## What the task asks
Return each line of the listing that follows in which the string "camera" can be found.

=== Begin Enclosure ===

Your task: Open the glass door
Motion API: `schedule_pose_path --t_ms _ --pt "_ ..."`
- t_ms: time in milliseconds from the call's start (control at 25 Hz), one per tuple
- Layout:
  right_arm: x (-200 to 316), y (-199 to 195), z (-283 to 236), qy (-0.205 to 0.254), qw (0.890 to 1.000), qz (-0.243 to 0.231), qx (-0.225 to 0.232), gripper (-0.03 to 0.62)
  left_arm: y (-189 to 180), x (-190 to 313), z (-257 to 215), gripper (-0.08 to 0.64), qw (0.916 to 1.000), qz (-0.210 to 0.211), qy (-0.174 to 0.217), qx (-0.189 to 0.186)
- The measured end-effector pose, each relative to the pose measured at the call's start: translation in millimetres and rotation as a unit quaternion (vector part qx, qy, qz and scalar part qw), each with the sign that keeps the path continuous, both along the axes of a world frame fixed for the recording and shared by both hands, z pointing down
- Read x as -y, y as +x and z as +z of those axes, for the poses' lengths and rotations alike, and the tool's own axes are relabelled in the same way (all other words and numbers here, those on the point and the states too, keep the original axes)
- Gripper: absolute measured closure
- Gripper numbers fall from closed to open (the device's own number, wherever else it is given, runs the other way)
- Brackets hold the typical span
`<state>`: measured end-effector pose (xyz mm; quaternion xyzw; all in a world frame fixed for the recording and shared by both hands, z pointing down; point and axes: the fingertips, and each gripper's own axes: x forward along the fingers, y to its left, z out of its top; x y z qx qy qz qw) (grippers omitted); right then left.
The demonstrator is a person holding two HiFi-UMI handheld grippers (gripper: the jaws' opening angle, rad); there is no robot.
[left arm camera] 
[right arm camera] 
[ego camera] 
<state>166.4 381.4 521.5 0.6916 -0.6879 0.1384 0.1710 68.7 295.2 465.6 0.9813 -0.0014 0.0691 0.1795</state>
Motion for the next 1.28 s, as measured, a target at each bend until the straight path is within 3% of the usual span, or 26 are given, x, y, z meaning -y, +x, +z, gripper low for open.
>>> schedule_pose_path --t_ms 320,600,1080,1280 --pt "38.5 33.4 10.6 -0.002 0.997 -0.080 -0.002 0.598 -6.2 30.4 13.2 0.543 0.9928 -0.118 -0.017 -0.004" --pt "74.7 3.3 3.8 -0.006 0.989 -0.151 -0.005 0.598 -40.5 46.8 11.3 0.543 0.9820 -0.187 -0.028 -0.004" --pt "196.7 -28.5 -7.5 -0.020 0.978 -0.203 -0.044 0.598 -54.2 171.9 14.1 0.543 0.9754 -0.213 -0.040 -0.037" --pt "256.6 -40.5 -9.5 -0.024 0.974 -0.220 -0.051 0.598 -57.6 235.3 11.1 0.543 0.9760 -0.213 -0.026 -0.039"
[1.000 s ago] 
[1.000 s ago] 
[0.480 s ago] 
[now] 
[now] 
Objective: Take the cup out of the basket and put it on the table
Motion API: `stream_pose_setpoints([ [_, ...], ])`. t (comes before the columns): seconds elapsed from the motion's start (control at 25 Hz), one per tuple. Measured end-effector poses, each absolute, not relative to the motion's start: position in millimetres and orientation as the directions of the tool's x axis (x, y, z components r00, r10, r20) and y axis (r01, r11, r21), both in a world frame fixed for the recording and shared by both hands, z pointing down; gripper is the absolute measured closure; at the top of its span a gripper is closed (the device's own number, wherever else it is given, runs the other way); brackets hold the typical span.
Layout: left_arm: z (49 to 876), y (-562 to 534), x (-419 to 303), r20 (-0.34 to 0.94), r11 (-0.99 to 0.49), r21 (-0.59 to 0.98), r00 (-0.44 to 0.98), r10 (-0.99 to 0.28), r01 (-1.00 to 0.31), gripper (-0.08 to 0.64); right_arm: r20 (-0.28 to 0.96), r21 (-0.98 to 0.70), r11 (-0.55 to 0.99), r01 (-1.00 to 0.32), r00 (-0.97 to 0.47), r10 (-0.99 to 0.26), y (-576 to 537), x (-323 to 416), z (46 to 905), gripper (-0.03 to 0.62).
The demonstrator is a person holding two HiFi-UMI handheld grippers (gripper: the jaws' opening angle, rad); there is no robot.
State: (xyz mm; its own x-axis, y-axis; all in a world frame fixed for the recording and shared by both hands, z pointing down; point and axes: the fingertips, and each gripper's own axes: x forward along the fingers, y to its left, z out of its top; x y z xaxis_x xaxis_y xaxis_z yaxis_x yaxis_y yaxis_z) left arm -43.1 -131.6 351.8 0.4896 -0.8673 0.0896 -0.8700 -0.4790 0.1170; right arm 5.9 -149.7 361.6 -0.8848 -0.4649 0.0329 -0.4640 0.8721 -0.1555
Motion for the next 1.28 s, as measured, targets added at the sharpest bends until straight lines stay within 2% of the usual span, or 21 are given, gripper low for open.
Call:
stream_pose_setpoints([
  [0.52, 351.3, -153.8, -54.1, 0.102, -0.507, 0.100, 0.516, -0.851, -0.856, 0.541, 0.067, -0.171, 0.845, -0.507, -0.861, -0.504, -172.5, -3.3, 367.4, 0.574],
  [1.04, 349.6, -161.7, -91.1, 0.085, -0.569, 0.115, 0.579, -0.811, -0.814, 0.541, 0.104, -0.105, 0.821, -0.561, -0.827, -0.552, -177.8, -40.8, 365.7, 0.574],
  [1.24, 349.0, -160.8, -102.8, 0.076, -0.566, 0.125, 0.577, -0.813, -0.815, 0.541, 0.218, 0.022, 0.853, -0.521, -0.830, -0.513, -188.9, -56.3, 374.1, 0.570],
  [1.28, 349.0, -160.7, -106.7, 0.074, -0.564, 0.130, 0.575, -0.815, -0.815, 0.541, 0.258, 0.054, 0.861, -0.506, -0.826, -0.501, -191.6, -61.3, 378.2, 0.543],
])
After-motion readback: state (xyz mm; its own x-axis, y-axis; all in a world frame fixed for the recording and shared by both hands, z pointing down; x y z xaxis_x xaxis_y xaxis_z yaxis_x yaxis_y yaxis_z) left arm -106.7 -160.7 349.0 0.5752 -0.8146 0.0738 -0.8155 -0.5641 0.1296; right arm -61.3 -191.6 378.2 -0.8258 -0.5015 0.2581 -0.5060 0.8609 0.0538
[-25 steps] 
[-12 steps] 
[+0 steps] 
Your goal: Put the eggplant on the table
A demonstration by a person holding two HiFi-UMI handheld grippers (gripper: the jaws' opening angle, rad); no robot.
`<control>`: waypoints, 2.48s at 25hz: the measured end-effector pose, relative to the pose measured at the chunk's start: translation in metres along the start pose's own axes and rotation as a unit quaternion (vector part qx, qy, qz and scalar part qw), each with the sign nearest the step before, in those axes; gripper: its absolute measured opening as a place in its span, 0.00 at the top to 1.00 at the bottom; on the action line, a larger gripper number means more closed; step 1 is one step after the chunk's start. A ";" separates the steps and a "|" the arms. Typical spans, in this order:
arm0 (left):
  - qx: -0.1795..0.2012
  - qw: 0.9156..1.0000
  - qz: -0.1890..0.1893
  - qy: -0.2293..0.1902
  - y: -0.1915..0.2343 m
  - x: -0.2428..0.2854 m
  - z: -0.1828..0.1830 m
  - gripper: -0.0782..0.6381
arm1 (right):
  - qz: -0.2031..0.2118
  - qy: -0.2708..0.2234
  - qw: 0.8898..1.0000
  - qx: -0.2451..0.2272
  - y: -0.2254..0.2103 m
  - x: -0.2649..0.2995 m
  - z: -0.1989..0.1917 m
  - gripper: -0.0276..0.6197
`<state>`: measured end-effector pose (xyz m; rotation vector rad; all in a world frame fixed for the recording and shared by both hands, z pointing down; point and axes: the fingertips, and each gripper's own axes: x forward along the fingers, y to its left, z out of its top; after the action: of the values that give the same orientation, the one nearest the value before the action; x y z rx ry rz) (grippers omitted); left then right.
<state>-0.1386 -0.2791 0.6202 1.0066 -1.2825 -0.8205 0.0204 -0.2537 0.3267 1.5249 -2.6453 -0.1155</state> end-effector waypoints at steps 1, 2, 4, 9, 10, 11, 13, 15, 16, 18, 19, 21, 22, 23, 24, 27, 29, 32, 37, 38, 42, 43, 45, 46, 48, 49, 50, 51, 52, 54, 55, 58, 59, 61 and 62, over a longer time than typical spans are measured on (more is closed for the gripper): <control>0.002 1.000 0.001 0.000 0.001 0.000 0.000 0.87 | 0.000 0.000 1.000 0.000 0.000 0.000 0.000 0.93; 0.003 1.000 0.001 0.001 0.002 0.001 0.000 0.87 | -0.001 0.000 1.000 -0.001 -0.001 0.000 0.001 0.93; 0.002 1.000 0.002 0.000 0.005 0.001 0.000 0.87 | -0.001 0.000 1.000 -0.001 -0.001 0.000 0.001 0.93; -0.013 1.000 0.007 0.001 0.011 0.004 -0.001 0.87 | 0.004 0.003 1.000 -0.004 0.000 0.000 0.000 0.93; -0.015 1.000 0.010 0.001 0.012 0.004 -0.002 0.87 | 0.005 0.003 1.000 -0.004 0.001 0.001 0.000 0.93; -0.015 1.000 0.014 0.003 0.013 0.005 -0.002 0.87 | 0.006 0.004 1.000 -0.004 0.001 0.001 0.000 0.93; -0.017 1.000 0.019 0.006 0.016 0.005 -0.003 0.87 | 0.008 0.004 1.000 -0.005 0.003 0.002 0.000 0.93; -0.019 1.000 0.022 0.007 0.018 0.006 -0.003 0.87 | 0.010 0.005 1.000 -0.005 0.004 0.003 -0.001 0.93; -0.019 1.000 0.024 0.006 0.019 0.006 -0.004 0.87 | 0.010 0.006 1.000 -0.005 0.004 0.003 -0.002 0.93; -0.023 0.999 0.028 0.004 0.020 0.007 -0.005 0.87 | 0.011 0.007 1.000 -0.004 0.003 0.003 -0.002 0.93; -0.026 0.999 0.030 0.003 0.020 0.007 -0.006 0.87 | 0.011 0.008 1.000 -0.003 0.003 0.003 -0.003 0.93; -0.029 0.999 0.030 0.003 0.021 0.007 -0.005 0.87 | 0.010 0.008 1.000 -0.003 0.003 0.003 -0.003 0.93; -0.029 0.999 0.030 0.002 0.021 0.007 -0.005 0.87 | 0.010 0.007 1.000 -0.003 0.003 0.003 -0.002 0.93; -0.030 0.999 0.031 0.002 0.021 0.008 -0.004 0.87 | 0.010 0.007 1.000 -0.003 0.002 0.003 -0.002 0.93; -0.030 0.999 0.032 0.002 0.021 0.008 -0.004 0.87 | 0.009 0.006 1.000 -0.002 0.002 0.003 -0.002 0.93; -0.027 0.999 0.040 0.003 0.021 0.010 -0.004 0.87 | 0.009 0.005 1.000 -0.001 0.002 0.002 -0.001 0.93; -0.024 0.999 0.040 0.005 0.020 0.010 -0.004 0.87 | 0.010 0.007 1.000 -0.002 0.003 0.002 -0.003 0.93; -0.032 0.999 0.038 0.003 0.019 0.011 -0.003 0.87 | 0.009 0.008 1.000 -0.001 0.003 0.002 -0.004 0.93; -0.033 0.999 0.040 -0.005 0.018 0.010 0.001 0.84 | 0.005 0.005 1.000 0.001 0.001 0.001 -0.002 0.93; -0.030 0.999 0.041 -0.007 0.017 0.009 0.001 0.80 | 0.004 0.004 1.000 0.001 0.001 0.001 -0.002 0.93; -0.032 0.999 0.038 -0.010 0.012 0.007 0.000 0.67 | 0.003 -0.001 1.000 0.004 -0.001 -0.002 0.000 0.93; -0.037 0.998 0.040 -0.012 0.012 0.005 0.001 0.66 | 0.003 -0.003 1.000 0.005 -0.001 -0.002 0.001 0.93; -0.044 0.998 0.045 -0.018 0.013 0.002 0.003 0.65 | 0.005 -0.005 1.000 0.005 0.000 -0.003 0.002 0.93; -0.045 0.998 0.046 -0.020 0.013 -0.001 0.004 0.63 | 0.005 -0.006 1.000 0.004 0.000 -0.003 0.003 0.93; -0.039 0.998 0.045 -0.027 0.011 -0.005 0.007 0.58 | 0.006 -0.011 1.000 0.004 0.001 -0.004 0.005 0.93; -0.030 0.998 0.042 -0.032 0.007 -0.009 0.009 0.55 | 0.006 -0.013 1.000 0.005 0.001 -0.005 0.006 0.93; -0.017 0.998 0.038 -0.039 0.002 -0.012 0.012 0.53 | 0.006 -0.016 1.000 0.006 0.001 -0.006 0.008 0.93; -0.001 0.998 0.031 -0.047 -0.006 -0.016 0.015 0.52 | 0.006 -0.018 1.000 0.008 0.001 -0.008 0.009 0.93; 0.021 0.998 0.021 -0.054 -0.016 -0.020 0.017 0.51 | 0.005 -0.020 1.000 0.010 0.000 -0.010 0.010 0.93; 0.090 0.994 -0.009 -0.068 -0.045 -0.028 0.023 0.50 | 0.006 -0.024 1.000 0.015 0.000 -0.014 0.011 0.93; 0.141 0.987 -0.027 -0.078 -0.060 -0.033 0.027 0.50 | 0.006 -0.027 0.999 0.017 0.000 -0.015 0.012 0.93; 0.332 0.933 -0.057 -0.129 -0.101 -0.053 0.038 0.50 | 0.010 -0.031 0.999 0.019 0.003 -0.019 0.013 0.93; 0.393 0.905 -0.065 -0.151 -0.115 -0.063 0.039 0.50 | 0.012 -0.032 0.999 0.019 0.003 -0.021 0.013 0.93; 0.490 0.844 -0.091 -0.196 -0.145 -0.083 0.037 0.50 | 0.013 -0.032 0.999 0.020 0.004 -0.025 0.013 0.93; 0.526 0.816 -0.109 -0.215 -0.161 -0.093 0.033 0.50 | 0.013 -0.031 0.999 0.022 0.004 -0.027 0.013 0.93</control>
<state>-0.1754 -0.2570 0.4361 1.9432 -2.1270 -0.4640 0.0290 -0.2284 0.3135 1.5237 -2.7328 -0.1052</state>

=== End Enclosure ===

## Written response
[left arm camera] 
[right arm camera] 
[ego camera] 

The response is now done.